ACTIVITY — Please output the section of the listing below that opens with the line containing "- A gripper" and closes with the line containing "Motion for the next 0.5", exactly and with nothing else.

"""

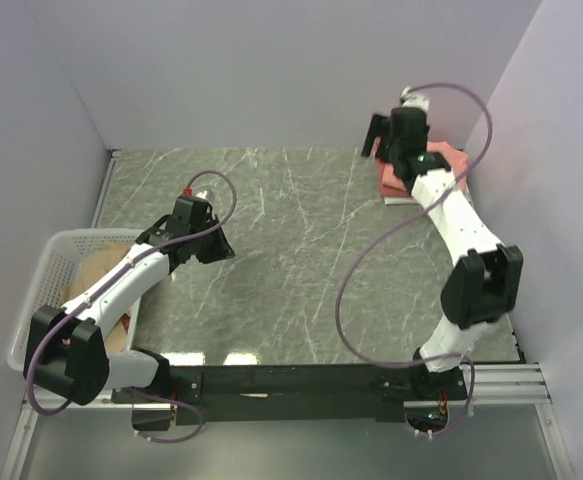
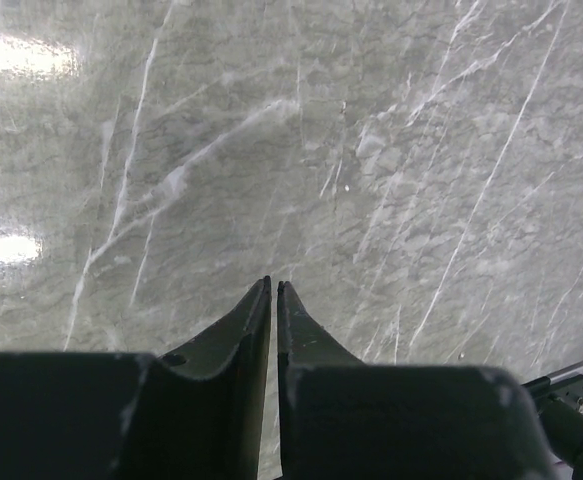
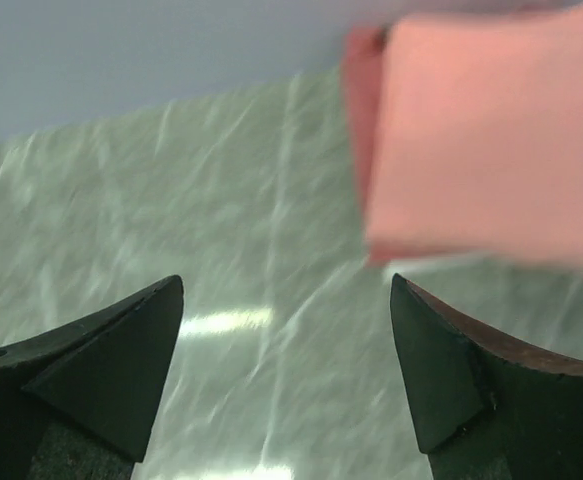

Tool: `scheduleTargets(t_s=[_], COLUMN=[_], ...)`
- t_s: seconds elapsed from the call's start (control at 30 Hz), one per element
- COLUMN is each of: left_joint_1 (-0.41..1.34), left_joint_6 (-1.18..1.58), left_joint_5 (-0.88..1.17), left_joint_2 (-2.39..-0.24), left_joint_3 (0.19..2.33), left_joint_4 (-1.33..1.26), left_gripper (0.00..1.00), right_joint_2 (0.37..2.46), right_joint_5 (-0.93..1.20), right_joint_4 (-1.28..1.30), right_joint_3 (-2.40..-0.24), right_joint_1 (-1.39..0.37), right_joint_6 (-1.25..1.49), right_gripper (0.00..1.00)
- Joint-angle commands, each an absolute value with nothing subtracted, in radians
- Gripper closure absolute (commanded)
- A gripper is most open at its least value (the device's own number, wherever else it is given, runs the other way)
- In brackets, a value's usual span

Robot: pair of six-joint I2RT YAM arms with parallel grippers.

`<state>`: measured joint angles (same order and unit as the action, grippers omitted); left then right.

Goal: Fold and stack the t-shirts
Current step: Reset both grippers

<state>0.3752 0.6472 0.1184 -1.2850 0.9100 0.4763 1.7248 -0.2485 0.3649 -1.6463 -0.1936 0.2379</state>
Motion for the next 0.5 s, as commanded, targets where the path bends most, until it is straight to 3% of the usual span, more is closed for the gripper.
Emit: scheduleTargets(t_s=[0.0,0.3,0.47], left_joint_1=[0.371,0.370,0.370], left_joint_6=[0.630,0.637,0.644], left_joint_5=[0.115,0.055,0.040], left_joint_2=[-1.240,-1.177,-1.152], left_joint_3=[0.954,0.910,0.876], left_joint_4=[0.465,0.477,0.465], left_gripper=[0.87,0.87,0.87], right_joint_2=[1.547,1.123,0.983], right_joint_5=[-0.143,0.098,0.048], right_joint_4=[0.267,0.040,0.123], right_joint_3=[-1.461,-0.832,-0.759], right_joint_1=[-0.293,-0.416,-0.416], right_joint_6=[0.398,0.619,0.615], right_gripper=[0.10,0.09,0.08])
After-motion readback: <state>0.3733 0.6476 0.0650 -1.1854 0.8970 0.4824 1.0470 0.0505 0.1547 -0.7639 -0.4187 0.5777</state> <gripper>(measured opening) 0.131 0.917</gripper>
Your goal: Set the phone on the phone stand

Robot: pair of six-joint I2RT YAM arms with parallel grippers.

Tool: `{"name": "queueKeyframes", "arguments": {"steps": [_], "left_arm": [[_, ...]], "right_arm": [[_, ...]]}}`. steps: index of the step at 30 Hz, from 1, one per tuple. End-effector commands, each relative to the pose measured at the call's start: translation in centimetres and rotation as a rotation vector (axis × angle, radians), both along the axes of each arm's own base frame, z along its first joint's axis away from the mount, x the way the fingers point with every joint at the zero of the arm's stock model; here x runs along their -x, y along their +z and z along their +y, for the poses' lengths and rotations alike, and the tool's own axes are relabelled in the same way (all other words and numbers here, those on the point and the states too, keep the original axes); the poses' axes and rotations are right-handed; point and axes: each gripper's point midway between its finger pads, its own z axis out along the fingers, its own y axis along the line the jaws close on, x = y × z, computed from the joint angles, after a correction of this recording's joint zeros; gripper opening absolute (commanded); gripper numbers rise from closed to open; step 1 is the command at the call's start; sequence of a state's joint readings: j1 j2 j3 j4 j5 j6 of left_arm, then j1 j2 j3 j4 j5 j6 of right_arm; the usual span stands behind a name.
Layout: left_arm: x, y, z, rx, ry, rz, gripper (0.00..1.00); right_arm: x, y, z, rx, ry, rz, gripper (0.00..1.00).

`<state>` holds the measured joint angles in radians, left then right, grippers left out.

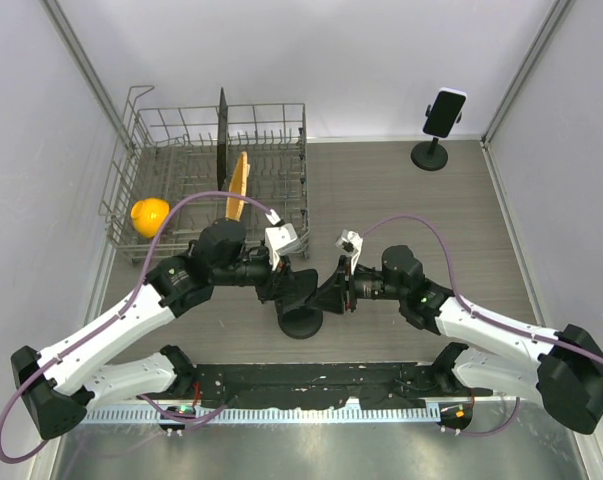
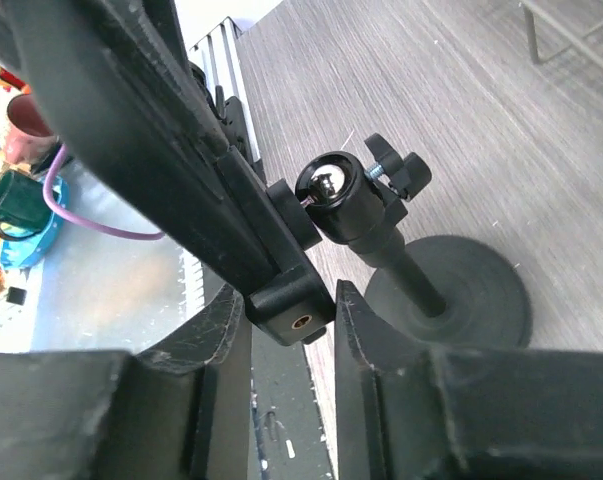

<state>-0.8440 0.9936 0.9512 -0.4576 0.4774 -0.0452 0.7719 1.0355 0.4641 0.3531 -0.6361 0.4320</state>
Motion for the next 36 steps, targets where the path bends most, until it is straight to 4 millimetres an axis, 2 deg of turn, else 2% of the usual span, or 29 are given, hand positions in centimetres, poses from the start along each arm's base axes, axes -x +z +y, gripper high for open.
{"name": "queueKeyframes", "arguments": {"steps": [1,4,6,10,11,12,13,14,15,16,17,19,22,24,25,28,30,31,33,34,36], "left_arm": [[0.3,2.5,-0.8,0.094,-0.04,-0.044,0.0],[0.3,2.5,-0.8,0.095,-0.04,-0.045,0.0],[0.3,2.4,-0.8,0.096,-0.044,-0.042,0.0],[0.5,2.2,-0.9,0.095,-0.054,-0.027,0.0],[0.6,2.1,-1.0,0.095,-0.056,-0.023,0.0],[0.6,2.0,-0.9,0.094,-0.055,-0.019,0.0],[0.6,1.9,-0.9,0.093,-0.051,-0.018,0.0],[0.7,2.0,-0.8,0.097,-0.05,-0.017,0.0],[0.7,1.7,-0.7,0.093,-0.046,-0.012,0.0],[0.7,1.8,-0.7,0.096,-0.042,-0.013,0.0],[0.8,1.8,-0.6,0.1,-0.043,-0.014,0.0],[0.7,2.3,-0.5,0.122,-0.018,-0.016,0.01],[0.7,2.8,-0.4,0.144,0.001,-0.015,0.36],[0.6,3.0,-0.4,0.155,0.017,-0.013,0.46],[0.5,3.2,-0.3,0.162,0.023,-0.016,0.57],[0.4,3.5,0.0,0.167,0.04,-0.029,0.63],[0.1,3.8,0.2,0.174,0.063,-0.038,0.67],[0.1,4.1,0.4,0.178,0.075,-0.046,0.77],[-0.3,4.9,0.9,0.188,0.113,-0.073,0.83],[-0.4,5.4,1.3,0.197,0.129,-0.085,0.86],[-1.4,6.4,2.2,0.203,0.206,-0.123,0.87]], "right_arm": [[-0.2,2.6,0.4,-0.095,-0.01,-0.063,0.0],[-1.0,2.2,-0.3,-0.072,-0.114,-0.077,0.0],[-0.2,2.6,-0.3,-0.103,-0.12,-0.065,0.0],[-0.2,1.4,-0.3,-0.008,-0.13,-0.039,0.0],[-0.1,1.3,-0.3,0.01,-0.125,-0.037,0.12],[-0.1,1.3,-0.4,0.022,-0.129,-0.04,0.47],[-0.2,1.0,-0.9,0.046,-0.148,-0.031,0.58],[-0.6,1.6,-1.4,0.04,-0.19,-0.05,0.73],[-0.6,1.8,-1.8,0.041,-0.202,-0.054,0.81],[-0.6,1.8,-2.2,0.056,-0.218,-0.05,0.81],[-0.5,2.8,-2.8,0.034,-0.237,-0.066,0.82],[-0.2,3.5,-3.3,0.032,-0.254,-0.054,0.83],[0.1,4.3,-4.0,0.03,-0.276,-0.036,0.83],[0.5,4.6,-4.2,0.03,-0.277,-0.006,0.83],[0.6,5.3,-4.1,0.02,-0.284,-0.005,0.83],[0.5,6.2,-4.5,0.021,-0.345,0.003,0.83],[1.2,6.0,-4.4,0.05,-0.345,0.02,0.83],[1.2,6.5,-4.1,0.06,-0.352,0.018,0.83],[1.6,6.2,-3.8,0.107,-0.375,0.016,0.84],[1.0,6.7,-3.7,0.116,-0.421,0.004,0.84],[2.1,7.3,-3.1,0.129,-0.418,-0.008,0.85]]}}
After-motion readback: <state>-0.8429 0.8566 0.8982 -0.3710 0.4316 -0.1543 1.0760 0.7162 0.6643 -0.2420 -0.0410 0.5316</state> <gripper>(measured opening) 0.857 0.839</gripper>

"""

RESPONSE FOR THIS EXERCISE —
- A gripper is most open at its least value (the device's own number, wherever else it is given, runs the other way)
- In brackets, a value's usual span

Robot: pair of six-joint I2RT YAM arms with parallel grippers.

`<state>`: measured joint angles (same order and unit as the action, grippers omitted); left then right.

Goal: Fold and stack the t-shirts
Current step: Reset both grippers

<state>0.3752 0.6472 0.1184 -1.2850 0.9100 0.4763 1.7248 -0.2485 0.3649 -1.6463 -0.1936 0.2379</state>
Motion for the next 0.5 s, as commanded, targets where the path bends most, until it is straight to 3% of the usual span, more is closed for the gripper.

Here is where the answer stops.